Translation offers a simple example of how this works. But as these models swell, the implications become increasingly thrilling, exceeding what even the most elastic minds could contemplate. The way that longing is expressed in the body language of a dolphin, the way duty to one’s family is articulated in Senegalese, the side-chain compression of a kick drum, the anxiety and sense of purpose in delivering an eviction notice, blue wet bleached fur-scent — all of these concepts and sensations are categorized in specific boxes within the human mind. But within the understanding of a multi-modal, language-agnostic system, there is no reason why they must remain so separate or artificially categorized. Much like folding space to arrive at two points instantaneously, the organization of latent space is decimating concepts of distance and hierarchy.
We’ve grown accustomed to seeing images synthesized, with the assistance of AI, that attempt to pinpoint a cluster of very known points in latent space. AI can be very useful in rendering conventional images in well-trodden aesthetic styles, but this same technology can be exploited to reach destinations that are much less known. Show me a Zambian ballerina in a ruby slipper ascending a crystal staircase to a pink castle in the clouds, kissing a prince that looks like a Ken doll of an aquatic G-d in the style of CoCoa. Show me Chun-Li twerking on the grave of a loathed politician. Show me a grandmother weeping in the slums as an Emirati passes in a gold Mazi vomiting diamonds.
When you intersect two things, there are so many ways to arrive at their potential combination. A gecko and a stone. Slice both into cubes and make a checkerboard of stone and lizard skin. Put both in a concrete mixer and spread as a paste. Put the head on one side of the stone and the tail on the other so it resembles a lizard burger between a rock bun. Decimate the molecular structure of both to their most irreducible state and reorganize them until the same matter is now a glass of water or an LED curtain.
There are so many ways to interpret the axis along which the hybridization occurs — and why should all the components even be synthesized along the same axis?
My favorite way of working with AI for media synthesis involves this sort of navigation of concepts and forms: projecting the depth of information of the inner terrain of an organ onto the concept of a tunnel within a shattered plate filled with bats, expressed through the medium of pebbles, candles, frozen jam, and charred blankets. Subtracting the impact craters of lead slugs hitting marmalade from an index of half-finished haircuts abandoned during earthquakes, bludgeoned with speckles of shimmering rose and cornflower retrieved from reflections on a sticky menu in a Malagasy cafe at the edge of a graduation photo — all in service of defining the complex texture of the dent in a mother’s forehead after having a shelf of books topple on her while trying to reach the top row.

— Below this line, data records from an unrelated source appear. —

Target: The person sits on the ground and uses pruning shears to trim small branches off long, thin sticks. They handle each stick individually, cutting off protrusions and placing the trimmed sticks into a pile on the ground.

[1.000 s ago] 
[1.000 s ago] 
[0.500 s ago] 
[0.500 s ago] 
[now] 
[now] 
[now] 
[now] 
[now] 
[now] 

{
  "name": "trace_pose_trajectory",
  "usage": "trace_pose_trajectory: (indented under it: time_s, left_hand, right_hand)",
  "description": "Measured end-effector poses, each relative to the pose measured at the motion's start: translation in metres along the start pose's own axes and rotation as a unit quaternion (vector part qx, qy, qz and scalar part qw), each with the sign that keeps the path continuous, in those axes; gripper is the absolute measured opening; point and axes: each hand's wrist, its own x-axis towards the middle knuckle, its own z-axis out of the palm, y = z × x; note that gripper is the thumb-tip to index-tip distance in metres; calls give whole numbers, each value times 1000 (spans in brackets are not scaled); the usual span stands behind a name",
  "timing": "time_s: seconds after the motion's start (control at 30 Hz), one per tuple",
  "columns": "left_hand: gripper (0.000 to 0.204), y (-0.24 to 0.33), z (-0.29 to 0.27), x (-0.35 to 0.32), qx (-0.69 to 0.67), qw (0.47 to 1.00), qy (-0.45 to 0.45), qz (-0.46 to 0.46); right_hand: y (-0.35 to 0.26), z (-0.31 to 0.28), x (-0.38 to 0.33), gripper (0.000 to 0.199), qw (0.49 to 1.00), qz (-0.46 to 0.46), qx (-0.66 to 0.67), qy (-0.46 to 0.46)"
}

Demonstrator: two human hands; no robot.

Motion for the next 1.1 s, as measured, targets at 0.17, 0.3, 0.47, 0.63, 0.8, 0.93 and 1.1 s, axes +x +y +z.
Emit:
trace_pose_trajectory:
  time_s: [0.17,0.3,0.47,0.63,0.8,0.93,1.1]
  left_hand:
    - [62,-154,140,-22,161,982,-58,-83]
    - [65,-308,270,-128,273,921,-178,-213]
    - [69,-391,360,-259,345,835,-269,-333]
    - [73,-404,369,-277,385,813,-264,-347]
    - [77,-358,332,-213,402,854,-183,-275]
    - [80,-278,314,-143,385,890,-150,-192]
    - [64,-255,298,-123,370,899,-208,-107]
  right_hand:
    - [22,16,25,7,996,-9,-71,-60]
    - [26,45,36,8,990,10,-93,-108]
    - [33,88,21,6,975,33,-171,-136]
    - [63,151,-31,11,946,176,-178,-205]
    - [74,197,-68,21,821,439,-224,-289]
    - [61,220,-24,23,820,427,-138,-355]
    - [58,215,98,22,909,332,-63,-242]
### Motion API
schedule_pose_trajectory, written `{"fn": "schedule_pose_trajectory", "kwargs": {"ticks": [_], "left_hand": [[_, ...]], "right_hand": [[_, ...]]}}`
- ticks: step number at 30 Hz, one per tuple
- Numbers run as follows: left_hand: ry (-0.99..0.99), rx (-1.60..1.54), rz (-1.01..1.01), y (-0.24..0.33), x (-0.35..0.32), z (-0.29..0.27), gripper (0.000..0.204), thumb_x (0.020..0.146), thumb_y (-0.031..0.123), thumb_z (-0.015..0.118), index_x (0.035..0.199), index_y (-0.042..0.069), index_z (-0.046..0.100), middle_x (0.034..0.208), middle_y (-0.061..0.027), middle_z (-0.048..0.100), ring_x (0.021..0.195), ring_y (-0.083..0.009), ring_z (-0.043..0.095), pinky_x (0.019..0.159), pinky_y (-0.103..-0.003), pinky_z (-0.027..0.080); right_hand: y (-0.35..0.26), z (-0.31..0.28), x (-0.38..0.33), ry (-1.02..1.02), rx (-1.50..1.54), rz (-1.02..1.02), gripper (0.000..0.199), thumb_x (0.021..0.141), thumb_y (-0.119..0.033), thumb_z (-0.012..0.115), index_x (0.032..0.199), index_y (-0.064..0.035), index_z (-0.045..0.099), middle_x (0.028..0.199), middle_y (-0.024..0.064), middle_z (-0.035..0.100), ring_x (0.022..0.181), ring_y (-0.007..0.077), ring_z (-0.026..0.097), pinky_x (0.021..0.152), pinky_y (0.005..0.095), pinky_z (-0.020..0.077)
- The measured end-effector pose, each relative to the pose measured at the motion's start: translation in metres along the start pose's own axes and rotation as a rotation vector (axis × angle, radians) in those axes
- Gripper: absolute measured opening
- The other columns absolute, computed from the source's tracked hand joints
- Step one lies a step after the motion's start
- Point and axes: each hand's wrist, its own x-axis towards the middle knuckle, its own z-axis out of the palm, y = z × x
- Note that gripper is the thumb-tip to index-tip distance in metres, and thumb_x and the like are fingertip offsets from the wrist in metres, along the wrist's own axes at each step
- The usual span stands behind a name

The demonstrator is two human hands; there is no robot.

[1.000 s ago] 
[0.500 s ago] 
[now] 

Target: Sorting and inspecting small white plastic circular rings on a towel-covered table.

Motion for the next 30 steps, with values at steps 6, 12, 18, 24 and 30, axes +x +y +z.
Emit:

It is my hope that it is not forgotten that AI can be used this way. Jaron Lanier said that his vision for VR was always that it would be used for massively collaborative worldbuilding, where each individual defines all of the sensory parameters and boundaries for any given point in the system where they are exercising their will. The public image of VR for decades has instead focused on first person shooters or bouldering games, where the user throws on goggles and pretends to be in a low poly world with approximations of gravity based on our own.
It is a great joy to be able to create more images than were ever created on Earth prior to 2020 — images of princesses that every child can see themselves in, or juggy monsters tea-bagging depopularized celebrities recently outed for being perverts or throwing phones at their assistants. It is a great joy to see things that are difficult to put into words.